Former US Defence Secretary James Mattis has denounced President Donald Trump, accusing him of stoking division and abusing his authority.

In rare public comments, Mr Mattis said the president had sought to “divide” the American people and had failed to provide “mature leadership”.

He said he was “angry and appalled” by Mr Trump’s handling of recent unrest.

In response, the president described Mr Mattis as an “overrated general” and said he was glad he had left the post.

Mr Mattis resigned in 2018 after Mr Trump decided to withdraw US troops from Syria.

He has remained mostly silent since then, until his rebuke of the Trump administration was published in The Atlantic magazine on Wednesday.

In response to the fresh criticism, Mr Trump posted a series of tweets in which he claimed to have fired Mr Mattis.

“I didn’t like his “leadership” style or much else about him, and many others agree,” he wrote. “Glad he is gone!”

What did Mattis say?

“Donald Trump is the first president in my lifetime who does not try to unite the American people – does not even pretend to try,” Mr Mattis wrote in The Atlantic. “Instead, he tries to divide us.”

He continued: “We are witnessing the consequences of three years of this deliberate effort.
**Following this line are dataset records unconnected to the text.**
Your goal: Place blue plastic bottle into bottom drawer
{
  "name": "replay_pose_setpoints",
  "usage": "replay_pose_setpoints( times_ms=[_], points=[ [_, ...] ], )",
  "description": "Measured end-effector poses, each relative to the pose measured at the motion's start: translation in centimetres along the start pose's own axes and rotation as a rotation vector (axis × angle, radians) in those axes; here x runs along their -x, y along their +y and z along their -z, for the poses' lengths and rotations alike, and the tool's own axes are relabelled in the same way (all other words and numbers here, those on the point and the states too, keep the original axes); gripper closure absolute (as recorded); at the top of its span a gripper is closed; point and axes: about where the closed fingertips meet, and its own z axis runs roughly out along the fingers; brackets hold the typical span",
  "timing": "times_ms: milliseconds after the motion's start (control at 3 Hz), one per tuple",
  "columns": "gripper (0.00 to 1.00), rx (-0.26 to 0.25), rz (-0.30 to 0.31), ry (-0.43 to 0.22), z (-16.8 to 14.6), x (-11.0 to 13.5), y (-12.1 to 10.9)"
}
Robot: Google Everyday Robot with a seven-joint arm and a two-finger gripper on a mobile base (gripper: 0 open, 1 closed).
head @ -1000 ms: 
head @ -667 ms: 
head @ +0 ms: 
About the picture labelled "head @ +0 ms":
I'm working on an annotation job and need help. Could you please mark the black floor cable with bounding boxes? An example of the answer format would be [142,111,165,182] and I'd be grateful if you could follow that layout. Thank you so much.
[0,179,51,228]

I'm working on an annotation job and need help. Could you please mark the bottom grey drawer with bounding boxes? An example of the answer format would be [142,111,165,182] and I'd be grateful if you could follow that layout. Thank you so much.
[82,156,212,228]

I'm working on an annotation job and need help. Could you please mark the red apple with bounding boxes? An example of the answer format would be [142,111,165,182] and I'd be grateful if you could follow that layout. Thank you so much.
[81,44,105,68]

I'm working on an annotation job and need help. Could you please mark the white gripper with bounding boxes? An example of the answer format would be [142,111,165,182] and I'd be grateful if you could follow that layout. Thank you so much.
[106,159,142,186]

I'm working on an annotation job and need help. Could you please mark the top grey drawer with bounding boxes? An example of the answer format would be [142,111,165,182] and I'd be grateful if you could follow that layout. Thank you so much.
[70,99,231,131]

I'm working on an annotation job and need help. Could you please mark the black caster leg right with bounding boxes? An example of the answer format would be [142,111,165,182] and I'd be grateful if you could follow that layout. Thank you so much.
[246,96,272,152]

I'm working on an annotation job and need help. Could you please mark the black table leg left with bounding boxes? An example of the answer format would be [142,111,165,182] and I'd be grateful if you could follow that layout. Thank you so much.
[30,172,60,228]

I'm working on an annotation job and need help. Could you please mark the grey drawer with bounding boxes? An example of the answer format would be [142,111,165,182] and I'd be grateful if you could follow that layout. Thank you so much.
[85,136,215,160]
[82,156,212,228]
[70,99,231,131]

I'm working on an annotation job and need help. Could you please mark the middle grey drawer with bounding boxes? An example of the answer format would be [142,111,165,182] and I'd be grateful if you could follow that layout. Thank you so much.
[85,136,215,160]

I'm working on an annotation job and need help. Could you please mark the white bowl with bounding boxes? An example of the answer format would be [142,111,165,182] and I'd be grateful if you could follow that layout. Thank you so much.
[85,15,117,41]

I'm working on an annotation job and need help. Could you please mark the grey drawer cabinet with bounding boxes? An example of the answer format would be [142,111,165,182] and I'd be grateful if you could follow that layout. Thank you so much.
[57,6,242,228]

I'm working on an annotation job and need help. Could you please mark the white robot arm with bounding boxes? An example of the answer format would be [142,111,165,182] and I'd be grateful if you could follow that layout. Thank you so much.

We are witnessing the consequences of three years without mature leadership.”

Mr Mattis also addressed the recent wave of anti-racism protests that were triggered by the death of African-American George Floyd in police custody earlier this month.

Four officers have been charged in relation to Mr Floyd’s death in Minneapolis on 25 May. The charge against Derek Chauvin was elevated to second-degree murder on Wednesday.

The vast majority of demonstrations over the past nine days have been peaceful, but some have turned violent and curfews have been imposed in a number of cities.

White House compares Trump to Churchill in WW2

“We must not be distracted by a small number of lawbreakers,” Mr Mattis wrote. “The protests are defined by tens of thousands of people of conscience who are insisting that we live up to our values… as a nation.”

The retired general – whose resignation letter in December 2018 was full of implied criticism of the president’s foreign policy – also condemned the use of the military in response to the protests.

“Never did I dream that troops… would be ordered under any circumstance to violate the Constitutional rights of their fellow citizens,” he said.

“Militarising our response, as we witnessed in Washington DC, sets up a conflict… between the military and civilian society,” he added.